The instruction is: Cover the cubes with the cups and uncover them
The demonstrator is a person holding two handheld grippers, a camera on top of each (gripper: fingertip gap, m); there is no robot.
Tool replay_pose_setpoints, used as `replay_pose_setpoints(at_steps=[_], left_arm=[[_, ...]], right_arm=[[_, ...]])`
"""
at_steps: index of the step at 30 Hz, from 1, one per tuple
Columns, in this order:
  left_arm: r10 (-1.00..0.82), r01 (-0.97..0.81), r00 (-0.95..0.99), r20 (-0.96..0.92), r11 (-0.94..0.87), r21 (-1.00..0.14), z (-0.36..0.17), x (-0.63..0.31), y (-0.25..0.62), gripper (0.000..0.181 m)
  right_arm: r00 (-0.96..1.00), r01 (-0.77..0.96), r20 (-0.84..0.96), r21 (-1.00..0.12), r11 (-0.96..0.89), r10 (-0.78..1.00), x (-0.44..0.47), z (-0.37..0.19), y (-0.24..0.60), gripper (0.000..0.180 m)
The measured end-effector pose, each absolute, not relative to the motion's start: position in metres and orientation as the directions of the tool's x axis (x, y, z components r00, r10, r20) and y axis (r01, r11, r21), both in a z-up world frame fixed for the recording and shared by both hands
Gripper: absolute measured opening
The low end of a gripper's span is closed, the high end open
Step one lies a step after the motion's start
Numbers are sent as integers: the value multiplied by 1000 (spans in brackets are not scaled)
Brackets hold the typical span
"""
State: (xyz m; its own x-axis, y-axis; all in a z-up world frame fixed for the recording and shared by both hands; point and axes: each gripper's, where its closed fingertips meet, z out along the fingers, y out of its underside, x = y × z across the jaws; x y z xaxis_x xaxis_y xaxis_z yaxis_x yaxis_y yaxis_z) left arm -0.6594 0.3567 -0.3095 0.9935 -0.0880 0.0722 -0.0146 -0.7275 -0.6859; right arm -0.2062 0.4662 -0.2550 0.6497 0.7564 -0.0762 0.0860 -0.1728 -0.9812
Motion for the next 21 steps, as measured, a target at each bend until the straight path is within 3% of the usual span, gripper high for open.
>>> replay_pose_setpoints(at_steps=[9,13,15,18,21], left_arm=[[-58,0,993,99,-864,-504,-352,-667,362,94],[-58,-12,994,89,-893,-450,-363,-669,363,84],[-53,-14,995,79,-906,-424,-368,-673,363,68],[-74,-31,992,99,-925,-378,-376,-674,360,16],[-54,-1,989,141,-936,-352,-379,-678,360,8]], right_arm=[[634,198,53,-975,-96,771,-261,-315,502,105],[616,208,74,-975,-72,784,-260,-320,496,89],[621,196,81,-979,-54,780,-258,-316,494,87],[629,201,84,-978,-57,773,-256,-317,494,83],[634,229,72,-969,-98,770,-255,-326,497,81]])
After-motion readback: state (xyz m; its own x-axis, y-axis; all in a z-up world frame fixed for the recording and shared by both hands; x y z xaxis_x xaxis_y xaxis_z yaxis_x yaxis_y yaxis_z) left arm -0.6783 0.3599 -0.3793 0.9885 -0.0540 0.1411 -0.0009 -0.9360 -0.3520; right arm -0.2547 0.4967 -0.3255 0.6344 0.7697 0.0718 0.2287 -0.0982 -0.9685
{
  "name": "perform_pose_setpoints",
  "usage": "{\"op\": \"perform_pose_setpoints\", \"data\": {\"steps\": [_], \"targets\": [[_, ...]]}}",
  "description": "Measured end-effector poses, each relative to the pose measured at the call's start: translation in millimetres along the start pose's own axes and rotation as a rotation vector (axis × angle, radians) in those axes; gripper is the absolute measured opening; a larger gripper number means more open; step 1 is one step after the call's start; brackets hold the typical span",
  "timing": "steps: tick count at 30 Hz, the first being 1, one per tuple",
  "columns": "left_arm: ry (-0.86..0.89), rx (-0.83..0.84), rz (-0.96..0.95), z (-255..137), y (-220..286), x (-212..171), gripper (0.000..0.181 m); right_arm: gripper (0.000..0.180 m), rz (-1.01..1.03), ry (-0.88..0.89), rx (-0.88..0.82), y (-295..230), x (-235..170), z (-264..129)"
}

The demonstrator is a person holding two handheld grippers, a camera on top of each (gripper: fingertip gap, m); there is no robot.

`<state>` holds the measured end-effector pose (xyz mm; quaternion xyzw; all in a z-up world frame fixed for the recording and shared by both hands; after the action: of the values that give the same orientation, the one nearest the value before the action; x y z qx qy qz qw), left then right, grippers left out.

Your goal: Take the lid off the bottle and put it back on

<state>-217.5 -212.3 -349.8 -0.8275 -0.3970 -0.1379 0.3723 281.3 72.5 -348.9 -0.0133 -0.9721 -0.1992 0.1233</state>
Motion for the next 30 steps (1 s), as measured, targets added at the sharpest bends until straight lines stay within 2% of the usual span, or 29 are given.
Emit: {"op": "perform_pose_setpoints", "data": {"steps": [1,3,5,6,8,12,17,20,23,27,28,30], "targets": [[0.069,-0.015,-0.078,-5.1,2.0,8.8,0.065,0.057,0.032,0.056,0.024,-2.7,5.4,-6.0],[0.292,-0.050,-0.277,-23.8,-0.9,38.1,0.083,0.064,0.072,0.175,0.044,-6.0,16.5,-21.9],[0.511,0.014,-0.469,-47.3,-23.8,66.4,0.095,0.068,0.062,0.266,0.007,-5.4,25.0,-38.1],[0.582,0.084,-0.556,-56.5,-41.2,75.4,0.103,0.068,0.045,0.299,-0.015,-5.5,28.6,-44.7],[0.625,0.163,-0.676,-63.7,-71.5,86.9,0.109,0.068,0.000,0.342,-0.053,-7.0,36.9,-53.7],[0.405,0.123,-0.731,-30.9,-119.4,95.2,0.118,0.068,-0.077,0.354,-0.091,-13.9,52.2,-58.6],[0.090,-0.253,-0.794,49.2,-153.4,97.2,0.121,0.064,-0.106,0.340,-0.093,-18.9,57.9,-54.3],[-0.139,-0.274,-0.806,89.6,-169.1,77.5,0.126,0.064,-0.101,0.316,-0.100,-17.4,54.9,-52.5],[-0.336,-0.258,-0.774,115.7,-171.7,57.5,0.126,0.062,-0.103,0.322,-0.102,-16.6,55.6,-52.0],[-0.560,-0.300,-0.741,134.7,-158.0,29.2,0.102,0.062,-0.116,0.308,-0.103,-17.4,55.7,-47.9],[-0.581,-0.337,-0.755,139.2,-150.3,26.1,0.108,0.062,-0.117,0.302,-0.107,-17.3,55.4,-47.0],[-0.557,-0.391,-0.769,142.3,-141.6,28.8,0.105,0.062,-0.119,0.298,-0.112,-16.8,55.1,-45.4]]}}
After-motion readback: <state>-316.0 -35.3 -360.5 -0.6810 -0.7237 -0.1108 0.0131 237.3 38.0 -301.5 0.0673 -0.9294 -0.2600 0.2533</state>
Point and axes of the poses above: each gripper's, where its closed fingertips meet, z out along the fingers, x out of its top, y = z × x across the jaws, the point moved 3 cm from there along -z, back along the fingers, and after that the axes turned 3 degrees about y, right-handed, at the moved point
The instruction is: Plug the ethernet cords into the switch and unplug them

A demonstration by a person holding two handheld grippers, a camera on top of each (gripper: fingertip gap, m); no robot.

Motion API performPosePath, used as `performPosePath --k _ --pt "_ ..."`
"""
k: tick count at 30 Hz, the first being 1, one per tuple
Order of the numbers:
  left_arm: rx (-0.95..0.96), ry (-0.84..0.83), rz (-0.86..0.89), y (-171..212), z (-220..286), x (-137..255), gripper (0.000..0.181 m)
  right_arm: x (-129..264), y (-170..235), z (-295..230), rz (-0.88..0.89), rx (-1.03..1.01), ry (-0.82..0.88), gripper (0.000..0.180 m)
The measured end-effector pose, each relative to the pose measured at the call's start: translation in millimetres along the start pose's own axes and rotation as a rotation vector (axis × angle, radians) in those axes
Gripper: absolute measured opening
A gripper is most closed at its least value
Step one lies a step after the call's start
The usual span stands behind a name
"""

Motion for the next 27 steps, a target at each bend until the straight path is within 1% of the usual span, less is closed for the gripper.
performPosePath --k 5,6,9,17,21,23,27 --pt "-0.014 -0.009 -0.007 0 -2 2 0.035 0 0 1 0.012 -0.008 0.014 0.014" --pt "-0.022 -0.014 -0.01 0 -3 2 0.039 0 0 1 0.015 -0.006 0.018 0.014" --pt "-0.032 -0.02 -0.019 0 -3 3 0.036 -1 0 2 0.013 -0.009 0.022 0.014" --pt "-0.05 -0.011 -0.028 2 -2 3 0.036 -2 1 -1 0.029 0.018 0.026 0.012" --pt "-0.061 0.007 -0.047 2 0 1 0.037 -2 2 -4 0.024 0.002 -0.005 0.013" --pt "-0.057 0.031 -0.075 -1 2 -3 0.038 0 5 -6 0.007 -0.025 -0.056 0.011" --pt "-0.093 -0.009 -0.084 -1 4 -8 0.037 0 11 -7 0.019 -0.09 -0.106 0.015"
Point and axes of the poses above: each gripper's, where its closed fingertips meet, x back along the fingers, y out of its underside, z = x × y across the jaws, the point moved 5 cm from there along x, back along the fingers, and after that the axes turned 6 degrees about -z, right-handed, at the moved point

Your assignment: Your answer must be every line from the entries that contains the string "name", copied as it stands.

Written solution:
  "name": "perform_pose_setpoints",
The usual span stands behind a name

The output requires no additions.